Brutta aria italiani...
In Italia, ancor più che nel resto d'Europa, esattamente come negli anni '20 del secolo scorso, si respira un'aria mefitica.
Il disprezzo per le istituzioni, il dileggio per la politica e per quelli che ad essa si dedicano (a prescindere, direbbe Totò), la diffusa convinzione della inutilità della democrazia e l'esigenza dell'uomo forte, che ci guidi verso un futuro migliore. Il fastidio per le fatiche del dialogo, la noia per i ragionamenti troppo complessi, o semplicemente non riassumibili in un tweet.
Lo squadrismo mediatico, l'uso di un linguaggio insultante e aggressivo.
E' un malessere diffuso, che scoraggia molti e che non ha anticorpi sufficienti.
E qui l'analogia con i tempi della crisi dell'Italietta liberale di cent'anni fa a me sembra inquietante.
E' ovvio che mai un fenomeno si ripropone negli stessi termini.

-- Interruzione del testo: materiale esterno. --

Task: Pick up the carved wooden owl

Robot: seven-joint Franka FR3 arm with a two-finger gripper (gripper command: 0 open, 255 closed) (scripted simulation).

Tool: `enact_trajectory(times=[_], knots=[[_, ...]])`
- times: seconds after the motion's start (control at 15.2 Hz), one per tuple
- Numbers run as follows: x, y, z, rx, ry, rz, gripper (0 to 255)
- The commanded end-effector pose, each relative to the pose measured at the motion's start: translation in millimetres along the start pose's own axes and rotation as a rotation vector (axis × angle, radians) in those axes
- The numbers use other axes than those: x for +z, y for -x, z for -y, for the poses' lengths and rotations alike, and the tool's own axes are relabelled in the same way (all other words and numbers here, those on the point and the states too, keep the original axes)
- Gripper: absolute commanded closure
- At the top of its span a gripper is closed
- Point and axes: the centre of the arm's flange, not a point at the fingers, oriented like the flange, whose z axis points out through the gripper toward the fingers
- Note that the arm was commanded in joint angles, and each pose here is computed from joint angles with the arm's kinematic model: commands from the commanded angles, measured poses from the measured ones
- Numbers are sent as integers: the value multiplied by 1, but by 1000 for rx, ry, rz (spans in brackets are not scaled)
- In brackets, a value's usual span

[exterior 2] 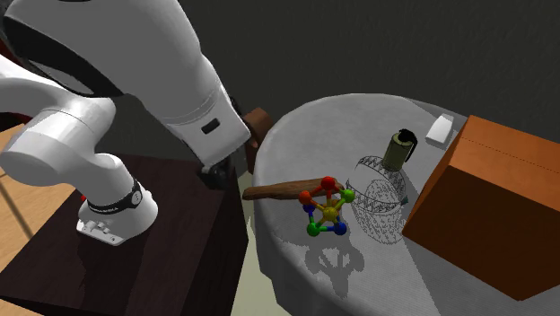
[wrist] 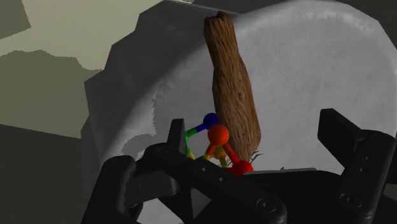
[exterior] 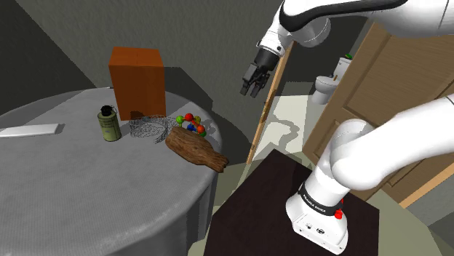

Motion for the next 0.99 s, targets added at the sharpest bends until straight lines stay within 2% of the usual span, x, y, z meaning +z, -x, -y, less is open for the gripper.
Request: enact_trajectory(times=[0.0,0.46,0.92], knots=[[28,-8,-16,-14,-63,-1,0],[120,-43,-51,-67,-281,6,0],[218,-77,-64,-119,-499,14,0]])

Ma è pericoloso sottovalutarlo.
Né vale spiegarlo con le buone ragioni che spingono verso il malcontento e la protesta.
Correggere le iniquità o le inefficienze della nostra democrazia, reagire ai guasti di un liberismo senza contrappesi è cosa diversa dall'atteggiamento indulgente che ormai troppi hanno verso il populismo montante.
Anche allora il fascismo era moderno, rispetto ai parrucconi liberali, anche allora i futuristi parlavano di velocità nuova, adatta a tempi nuovi, e anche allora alla base del fascismo, che fu vicenda complessa e non tutta da buttare, vi era l'emergere di nuovi ceti e un consenso popolare ampio, che comprendeva una parte non piccola di proletariato e ceti medi.
Purtroppo si sa come andò a finire.
Oggi sono altri tempi, ma la democrazia è una creatura fragile, soprattutto in un paese come il nostro, e preoccuparsi è doveroso.
Difendere i principi fondamentali, evitando che vengano spazzati via come ferrivecchi, è ciò che molti non fanno più, per viltà o per opportunismo.